AUTHOR=Jones Carli B. , White James R. , Ernst Sarah E. , Sfanos Karen S. , Peiffer Lauren B. TITLE=Incorporation of Data From Multiple Hypervariable Regions when Analyzing Bacterial 16S rRNA Gene Sequencing Data JOURNAL=Frontiers in Genetics VOLUME=13 YEAR=2022 URL=https://www.frontiersin.org/journals/genetics/articles/10.3389/fgene.2022.799615 DOI=10.3389/fgene.2022.799615 ISSN=1664-8021 ABSTRACT=

Short read 16 S rRNA amplicon sequencing is a common technique used in microbiome research. However, inaccuracies in estimated bacterial community composition can occur due to amplification bias of the targeted hypervariable region.
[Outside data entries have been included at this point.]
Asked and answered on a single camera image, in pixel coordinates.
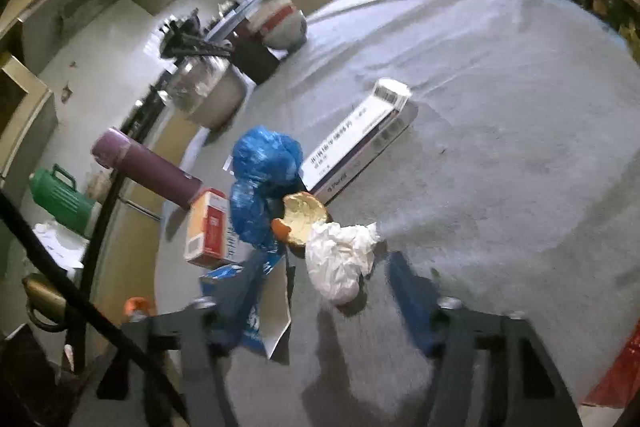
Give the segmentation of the blue plastic bag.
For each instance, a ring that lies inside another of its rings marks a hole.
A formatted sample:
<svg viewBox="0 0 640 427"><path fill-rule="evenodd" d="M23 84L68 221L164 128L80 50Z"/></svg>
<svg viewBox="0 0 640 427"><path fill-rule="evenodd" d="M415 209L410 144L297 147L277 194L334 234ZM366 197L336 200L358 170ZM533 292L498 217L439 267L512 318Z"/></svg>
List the blue plastic bag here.
<svg viewBox="0 0 640 427"><path fill-rule="evenodd" d="M234 144L231 159L233 230L258 251L275 254L279 245L271 221L281 213L273 210L272 203L302 187L298 175L304 159L302 147L286 134L257 126Z"/></svg>

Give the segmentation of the orange white medicine box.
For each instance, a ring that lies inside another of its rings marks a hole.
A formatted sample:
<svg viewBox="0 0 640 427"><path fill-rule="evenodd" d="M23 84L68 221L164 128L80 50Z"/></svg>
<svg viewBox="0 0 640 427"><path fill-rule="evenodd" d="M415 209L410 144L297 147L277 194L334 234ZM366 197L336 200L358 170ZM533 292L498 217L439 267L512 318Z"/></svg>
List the orange white medicine box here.
<svg viewBox="0 0 640 427"><path fill-rule="evenodd" d="M191 265L216 269L239 265L250 257L252 246L235 233L226 194L208 188L191 204L183 258Z"/></svg>

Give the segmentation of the grey tablecloth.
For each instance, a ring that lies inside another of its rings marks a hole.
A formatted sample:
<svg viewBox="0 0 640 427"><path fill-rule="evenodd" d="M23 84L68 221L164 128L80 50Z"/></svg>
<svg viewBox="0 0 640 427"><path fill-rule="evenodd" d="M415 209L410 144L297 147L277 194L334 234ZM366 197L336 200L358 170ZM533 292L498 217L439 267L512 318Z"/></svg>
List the grey tablecloth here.
<svg viewBox="0 0 640 427"><path fill-rule="evenodd" d="M576 401L639 317L639 69L570 0L405 0L308 22L308 39L184 169L227 190L239 137L305 152L399 80L416 120L332 202L475 310L522 312Z"/></svg>

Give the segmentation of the green thermos jug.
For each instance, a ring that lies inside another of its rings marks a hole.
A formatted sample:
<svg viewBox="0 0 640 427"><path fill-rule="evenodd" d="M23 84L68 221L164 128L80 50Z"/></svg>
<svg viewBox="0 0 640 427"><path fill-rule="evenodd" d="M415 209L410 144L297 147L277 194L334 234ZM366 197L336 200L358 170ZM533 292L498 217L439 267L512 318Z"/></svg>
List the green thermos jug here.
<svg viewBox="0 0 640 427"><path fill-rule="evenodd" d="M29 190L34 202L76 234L90 239L102 205L77 190L75 178L58 164L50 170L36 169L29 176Z"/></svg>

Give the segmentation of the small blue silver box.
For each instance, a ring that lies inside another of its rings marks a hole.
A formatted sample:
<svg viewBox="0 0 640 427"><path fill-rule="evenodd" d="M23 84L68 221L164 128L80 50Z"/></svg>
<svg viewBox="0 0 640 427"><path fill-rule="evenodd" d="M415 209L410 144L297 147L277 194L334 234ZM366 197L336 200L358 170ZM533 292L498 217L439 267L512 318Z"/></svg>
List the small blue silver box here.
<svg viewBox="0 0 640 427"><path fill-rule="evenodd" d="M270 360L291 326L288 302L288 264L279 254L251 251L247 260L258 257L262 264L262 289L248 312L241 345Z"/></svg>

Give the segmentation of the red plastic basket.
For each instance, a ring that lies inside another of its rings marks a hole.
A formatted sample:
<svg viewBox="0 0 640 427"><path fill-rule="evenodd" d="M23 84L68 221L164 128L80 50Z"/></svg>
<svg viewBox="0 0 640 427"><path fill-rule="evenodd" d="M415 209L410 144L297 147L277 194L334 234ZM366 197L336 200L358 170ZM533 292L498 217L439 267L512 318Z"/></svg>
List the red plastic basket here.
<svg viewBox="0 0 640 427"><path fill-rule="evenodd" d="M640 369L639 325L630 335L620 354L600 383L585 397L585 405L624 409L639 390Z"/></svg>

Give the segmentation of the black chopstick cup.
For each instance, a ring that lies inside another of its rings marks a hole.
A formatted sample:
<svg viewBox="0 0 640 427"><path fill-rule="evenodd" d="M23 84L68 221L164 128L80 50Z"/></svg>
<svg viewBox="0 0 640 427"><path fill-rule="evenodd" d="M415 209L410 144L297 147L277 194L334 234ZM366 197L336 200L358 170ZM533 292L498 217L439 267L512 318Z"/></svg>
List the black chopstick cup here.
<svg viewBox="0 0 640 427"><path fill-rule="evenodd" d="M271 53L262 40L249 36L235 41L231 51L231 63L260 86L276 72L280 60Z"/></svg>

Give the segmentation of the long white medicine box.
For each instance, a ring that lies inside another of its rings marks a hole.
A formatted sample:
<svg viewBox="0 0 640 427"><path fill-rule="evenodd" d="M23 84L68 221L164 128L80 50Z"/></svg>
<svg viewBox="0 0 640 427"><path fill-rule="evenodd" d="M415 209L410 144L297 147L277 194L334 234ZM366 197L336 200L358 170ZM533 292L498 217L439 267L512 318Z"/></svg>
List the long white medicine box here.
<svg viewBox="0 0 640 427"><path fill-rule="evenodd" d="M416 119L409 86L379 79L373 91L305 158L299 178L306 191L329 202Z"/></svg>

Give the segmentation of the stacked red white bowls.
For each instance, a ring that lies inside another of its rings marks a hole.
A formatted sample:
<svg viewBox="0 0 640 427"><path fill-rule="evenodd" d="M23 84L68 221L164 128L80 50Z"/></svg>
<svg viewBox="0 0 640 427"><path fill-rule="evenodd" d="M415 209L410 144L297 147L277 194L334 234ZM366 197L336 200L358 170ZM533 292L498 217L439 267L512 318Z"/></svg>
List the stacked red white bowls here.
<svg viewBox="0 0 640 427"><path fill-rule="evenodd" d="M260 0L246 19L250 33L267 48L291 52L306 42L306 17L292 0Z"/></svg>

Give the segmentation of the red plastic bag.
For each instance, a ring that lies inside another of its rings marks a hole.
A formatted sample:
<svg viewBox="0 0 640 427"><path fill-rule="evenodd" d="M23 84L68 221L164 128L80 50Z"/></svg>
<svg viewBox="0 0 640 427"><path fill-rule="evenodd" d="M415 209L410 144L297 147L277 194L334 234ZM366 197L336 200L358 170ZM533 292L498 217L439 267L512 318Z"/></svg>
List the red plastic bag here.
<svg viewBox="0 0 640 427"><path fill-rule="evenodd" d="M124 317L128 323L140 322L152 315L151 303L143 297L131 297L124 304Z"/></svg>

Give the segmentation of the maroon thermos bottle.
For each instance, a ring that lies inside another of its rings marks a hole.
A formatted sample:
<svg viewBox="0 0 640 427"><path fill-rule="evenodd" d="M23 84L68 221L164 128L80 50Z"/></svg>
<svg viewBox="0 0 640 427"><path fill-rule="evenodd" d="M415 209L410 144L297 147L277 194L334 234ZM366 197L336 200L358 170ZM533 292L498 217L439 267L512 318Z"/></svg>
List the maroon thermos bottle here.
<svg viewBox="0 0 640 427"><path fill-rule="evenodd" d="M200 194L202 181L191 176L118 129L106 130L91 154L105 168L112 168L149 191L188 209Z"/></svg>

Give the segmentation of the orange peel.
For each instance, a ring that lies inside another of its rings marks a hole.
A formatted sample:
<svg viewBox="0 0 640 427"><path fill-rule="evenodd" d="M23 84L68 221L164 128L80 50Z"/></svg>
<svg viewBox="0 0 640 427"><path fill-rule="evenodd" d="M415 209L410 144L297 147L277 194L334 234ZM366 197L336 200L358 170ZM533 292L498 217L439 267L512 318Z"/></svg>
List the orange peel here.
<svg viewBox="0 0 640 427"><path fill-rule="evenodd" d="M283 208L283 216L271 221L271 231L276 239L295 247L306 245L314 223L326 223L329 220L326 206L307 192L284 196Z"/></svg>

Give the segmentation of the steel basin with bag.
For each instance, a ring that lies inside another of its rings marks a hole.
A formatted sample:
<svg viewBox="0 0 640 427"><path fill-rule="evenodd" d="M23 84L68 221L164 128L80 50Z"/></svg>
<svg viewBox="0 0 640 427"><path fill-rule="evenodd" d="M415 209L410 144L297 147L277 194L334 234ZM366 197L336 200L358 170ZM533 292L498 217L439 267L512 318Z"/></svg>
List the steel basin with bag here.
<svg viewBox="0 0 640 427"><path fill-rule="evenodd" d="M247 84L225 58L189 57L170 76L166 92L188 121L217 130L241 107Z"/></svg>

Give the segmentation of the range hood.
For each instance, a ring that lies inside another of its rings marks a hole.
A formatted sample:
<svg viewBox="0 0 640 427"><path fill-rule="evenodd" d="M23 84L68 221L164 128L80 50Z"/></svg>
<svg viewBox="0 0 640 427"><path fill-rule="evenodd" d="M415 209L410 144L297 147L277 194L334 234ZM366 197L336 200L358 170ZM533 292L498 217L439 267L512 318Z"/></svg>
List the range hood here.
<svg viewBox="0 0 640 427"><path fill-rule="evenodd" d="M115 0L36 0L17 17L22 61L41 72L64 44Z"/></svg>

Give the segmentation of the white tissue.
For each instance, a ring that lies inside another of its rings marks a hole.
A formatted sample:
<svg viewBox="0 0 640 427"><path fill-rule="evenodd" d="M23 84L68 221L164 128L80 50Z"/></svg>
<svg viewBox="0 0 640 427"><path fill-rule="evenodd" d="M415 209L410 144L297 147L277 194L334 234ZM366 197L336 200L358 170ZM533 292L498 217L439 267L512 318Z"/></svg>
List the white tissue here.
<svg viewBox="0 0 640 427"><path fill-rule="evenodd" d="M311 225L305 246L305 261L314 289L335 306L354 300L361 277L374 265L374 250L382 241L378 225L349 225L316 222Z"/></svg>
A potential solution is to sequence and assess multiple hypervariable regions in tandem, yet there is currently no consensus as to the appropriate method for analyzing this data. Additionally, there are many sequence analysis resources for data produced from the Illumina platform, but fewer open-source options available for data from the Ion Torrent platform. Herein, we present an analysis pipeline using open-source analysis platforms that integrates data from multiple hypervariable regions and is compatible with data produced from the Ion Torrent platform. We used the ThermoFisher Ion 16 S Metagenomics Kit and a mock community of twenty bacterial strains to assess taxonomic classification of six amplicons from separate hypervariable regions (V2, V3, V4, V6-7, V8, V9) using our analysis pipeline. We report that different amplicons have different specificities for taxonomic classification, which also has implications for global level analyses such as alpha and beta diversity. Finally, we utilize a generalized linear modeling approach to statistically integrate the results from multiple hypervariable regions and apply this methodology to data from a representative clinical cohort. We conclude that examining sequencing results across multiple hypervariable regions provides more taxonomic information than sequencing across a single region. The data across multiple hypervariable regions can be combined using generalized linear models to enhance the statistical evaluation of overall differences in community structure and relatedness among sample groups.